**Collected data entries:**
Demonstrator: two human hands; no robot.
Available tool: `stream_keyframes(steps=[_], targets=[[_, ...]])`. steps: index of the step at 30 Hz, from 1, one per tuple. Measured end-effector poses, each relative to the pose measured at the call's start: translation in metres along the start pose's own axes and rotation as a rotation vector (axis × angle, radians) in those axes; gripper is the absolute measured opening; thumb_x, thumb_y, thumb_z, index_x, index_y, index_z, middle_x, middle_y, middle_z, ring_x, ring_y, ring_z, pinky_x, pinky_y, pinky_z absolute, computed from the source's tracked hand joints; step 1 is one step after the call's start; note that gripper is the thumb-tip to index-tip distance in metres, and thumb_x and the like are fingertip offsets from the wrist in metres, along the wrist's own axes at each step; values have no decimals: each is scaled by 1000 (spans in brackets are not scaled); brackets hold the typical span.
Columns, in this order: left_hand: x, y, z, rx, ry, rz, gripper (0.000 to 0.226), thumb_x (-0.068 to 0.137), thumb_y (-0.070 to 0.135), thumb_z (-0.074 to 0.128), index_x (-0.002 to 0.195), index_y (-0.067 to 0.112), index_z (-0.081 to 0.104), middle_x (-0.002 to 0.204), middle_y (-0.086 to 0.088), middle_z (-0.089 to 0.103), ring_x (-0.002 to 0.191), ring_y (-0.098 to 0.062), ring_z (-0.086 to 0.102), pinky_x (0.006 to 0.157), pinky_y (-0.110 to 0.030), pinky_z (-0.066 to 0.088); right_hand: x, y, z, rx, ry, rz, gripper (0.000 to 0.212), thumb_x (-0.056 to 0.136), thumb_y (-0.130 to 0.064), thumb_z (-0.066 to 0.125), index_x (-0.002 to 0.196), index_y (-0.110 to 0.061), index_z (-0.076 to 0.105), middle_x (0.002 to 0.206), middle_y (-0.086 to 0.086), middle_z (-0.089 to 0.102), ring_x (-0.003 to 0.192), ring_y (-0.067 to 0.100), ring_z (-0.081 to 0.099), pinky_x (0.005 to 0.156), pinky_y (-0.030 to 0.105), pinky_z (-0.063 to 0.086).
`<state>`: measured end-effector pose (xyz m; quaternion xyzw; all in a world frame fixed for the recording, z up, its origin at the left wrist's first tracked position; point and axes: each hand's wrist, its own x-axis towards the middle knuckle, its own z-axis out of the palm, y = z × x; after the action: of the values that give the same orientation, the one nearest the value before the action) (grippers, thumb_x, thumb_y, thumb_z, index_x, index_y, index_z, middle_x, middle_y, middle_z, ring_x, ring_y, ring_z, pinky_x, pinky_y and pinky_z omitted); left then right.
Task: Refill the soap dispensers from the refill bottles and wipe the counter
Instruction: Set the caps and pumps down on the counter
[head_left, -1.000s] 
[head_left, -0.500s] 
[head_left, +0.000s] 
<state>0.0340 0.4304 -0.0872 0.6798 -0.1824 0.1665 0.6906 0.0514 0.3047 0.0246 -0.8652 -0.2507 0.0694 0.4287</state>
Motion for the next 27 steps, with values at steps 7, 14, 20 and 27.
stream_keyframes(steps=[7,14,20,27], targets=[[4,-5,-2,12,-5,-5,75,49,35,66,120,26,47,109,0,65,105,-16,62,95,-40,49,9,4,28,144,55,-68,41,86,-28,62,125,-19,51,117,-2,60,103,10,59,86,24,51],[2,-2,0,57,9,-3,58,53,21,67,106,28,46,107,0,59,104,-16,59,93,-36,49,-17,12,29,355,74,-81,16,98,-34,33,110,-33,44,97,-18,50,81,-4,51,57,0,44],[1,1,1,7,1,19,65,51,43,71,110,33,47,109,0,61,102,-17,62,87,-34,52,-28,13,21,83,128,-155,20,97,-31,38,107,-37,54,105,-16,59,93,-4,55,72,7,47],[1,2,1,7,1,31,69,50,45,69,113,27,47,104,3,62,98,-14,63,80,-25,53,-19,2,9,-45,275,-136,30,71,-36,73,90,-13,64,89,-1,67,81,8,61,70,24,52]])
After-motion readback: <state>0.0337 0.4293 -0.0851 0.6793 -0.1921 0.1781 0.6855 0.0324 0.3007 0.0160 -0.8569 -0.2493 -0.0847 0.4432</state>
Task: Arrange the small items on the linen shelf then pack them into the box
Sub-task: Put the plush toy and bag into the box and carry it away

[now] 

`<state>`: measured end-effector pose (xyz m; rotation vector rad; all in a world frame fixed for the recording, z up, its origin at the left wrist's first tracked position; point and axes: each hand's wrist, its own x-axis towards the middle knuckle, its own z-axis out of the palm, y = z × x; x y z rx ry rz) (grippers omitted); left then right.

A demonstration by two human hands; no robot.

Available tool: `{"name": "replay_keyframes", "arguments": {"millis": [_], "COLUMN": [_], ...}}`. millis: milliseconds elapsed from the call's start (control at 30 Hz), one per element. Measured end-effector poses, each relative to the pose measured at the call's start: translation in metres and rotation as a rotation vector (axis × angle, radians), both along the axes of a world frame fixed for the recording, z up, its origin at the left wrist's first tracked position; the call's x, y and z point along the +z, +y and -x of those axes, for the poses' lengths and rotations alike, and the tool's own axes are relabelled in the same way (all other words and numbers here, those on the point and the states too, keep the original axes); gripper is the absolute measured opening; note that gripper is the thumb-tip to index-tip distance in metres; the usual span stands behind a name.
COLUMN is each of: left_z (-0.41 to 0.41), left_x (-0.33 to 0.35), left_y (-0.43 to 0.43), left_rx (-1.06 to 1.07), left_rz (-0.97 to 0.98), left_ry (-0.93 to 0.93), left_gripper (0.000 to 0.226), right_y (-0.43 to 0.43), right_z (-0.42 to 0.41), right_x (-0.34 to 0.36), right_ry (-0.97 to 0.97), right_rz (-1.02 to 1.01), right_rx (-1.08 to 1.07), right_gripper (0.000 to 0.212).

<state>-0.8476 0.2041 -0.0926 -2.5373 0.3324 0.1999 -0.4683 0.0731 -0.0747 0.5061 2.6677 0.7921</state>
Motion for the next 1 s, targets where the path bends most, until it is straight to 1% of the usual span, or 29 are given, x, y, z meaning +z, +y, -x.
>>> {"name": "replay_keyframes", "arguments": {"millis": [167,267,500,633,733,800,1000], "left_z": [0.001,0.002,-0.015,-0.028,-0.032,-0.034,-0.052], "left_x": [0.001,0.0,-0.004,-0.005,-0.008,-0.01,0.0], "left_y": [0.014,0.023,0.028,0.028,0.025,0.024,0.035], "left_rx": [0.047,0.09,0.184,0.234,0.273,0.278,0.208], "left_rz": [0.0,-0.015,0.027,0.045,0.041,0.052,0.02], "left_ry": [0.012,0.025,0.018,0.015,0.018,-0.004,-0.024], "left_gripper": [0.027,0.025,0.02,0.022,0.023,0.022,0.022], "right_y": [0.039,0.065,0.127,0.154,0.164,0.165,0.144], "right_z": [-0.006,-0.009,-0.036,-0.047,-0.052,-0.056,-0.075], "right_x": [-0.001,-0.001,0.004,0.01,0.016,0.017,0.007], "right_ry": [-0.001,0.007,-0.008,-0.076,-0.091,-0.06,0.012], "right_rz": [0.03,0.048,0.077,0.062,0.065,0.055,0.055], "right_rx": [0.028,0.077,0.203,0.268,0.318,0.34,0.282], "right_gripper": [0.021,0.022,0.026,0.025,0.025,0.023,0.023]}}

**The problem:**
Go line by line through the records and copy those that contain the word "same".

**Solution to this exercise:**
`<state>`: measured end-effector pose (xyz m; quaternion xyzw; all in a world frame fixed for the recording, z up, its origin at the left wrist's first tracked position; point and axes: each hand's wrist, its own x-axis towards the middle knuckle, its own z-axis out of the palm, y = z × x; after the action: of the values that give the same orientation, the one nearest the value before the action) (grippers, thumb_x, thumb_y, thumb_z, index_x, index_y, index_z, middle_x, middle_y, middle_z, ring_x, ring_y, ring_z, pinky_x, pinky_y and pinky_z omitted); left then right.
Available tool: `{"name": "replay_keyframes", "arguments": {"millis": [_], "COLUMN": [_], ...}}`. millis: milliseconds elapsed from the call's start (control at 30 Hz), one per element. Measured end-effector poses, each relative to the pose measured at the call's start: translation in metres and rotation as a rotation vector (axis × angle, radians), both along the axes of a world frame fixed for the recording, z up, its origin at the left wrist's first tracked position; the call's x, y and z point along the +z, +y and -x of those axes, for the poses' lengths and rotations alike, and the tool's own axes are relabelled in the same way (all other words and numbers here, those on the point and the states too, keep the original axes); gripper is the absolute measured opening; note that gripper is the thumb-tip to index-tip distance in metres; the usual span stands behind a name.

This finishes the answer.